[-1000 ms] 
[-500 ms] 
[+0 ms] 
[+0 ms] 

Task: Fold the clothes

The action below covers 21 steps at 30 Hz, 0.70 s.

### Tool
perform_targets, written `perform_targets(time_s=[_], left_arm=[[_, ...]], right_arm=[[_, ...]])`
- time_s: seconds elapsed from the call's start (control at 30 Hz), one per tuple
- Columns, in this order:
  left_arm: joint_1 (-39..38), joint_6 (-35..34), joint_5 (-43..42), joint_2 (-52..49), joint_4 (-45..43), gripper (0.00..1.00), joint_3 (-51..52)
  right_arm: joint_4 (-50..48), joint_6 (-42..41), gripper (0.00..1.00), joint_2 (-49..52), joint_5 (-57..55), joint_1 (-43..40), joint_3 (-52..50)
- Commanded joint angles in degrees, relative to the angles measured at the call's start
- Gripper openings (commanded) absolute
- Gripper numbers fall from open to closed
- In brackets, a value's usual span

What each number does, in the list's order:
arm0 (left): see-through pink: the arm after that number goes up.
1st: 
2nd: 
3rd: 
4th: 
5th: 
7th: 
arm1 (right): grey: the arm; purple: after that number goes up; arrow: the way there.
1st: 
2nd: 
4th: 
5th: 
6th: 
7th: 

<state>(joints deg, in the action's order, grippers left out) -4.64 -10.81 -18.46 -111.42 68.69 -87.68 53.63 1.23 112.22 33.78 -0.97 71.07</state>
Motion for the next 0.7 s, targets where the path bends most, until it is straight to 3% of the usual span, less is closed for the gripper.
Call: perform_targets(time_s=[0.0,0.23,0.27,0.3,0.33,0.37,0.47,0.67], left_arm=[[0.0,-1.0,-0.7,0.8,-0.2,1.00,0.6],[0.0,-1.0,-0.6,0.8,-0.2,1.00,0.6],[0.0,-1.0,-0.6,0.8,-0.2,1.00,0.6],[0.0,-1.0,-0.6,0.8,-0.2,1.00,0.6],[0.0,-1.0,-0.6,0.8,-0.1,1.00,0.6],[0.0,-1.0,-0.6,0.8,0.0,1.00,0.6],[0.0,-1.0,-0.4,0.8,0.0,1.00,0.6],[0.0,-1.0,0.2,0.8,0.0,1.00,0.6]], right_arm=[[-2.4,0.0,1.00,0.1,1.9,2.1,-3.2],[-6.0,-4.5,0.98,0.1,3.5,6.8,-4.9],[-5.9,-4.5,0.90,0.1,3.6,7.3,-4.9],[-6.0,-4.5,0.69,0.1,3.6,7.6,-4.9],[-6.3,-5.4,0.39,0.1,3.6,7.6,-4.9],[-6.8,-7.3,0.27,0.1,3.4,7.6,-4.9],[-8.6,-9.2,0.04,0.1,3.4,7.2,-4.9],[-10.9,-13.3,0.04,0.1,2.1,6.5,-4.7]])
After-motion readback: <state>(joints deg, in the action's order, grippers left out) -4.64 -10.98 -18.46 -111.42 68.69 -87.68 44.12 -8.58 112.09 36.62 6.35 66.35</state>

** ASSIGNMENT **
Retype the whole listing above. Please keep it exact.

** WORKED SOLUTION **
[-1000 ms] 
[-500 ms] 
[+0 ms] 
[+0 ms] 

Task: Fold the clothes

The action below covers 21 steps at 30 Hz, 0.70 s.

### Tool
perform_targets, written `perform_targets(time_s=[_], left_arm=[[_, ...]], right_arm=[[_, ...]])`
- time_s: seconds elapsed from the call's start (control at 30 Hz), one per tuple
- Columns, in this order:
  left_arm: joint_1 (-39..38), joint_6 (-35..34), joint_5 (-43..42), joint_2 (-52..49), joint_4 (-45..43), gripper (0.00..1.00), joint_3 (-51..52)
  right_arm: joint_4 (-50..48), joint_6 (-42..41), gripper (0.00..1.00), joint_2 (-49..52), joint_5 (-57..55), joint_1 (-43..40), joint_3 (-52..50)
- Commanded joint angles in degrees, relative to the angles measured at the call's start
- Gripper openings (commanded) absolute
- Gripper numbers fall from open to closed
- In brackets, a value's usual span

What each number does, in the list's order:
arm0 (left): see-through pink: the arm after that number goes up.
1st: 
2nd: 
3rd: 
4th: 
5th: 
7th: 
arm1 (right): grey: the arm; purple: after that number goes up; arrow: the way there.
1st: 
2nd: 
4th: 
5th: 
6th: 
7th: 

<state>(joints deg, in the action's order, grippers left out) -4.64 -10.81 -18.46 -111.42 68.69 -87.68 53.63 1.23 112.22 33.78 -0.97 71.07</state>
Motion for the next 0.7 s, targets where the path bends most, until it is straight to 3% of the usual span, less is closed for the gripper.
Call: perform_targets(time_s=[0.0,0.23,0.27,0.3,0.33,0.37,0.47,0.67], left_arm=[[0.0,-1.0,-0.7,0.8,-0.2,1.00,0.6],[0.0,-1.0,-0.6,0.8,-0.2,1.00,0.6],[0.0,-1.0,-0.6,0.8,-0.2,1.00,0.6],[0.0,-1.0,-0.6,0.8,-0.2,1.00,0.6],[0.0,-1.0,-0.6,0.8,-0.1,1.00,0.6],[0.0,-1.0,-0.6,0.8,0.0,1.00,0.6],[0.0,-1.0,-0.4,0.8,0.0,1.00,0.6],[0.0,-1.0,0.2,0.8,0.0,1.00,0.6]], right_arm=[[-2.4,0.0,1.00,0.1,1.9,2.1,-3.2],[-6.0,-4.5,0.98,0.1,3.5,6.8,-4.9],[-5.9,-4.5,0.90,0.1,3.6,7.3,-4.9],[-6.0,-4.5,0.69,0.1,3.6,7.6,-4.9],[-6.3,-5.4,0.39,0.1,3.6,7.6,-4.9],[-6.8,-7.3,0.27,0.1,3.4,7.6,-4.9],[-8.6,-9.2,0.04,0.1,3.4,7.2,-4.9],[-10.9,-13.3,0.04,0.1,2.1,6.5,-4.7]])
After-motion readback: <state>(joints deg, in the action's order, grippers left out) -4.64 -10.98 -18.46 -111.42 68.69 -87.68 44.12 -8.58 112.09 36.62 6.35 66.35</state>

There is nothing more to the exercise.